Please repeat exactly the lines below from the line with "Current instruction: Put" to the line with "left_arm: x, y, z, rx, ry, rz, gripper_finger", including both, and leave out every picture.

» **Recorded data**:
BEGIN
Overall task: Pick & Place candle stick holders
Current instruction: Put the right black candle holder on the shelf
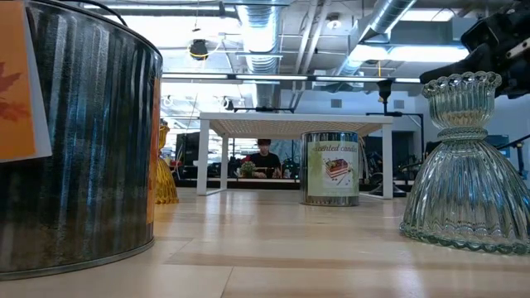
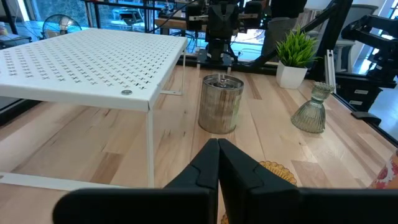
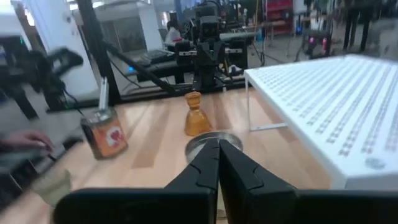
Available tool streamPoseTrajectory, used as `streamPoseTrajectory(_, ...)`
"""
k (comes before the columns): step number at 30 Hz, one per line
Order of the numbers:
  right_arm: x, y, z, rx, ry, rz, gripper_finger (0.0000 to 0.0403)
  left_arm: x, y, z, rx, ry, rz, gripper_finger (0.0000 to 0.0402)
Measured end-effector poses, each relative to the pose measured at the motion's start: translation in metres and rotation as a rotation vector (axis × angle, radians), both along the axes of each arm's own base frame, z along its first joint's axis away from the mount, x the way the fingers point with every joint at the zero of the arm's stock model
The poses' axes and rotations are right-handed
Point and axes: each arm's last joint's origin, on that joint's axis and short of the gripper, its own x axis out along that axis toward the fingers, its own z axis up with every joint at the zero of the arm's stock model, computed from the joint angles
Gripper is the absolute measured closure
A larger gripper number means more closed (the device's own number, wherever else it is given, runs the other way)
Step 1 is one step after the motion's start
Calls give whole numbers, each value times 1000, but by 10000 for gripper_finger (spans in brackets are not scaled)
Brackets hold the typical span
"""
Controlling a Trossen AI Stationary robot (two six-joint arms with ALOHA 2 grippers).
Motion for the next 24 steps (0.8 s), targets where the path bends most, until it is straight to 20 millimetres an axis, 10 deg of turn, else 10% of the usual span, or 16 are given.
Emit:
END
» **Answer to the problem**:
Current instruction: Put the right black candle holder on the shelf
Available tool streamPoseTrajectory, used as `streamPoseTrajectory(_, ...)`
"""
k (comes before the columns): step number at 30 Hz, one per line
Order of the numbers:
  right_arm: x, y, z, rx, ry, rz, gripper_finger (0.0000 to 0.0403)
  left_arm: x, y, z, rx, ry, rz, gripper_finger (0.0000 to 0.0402)

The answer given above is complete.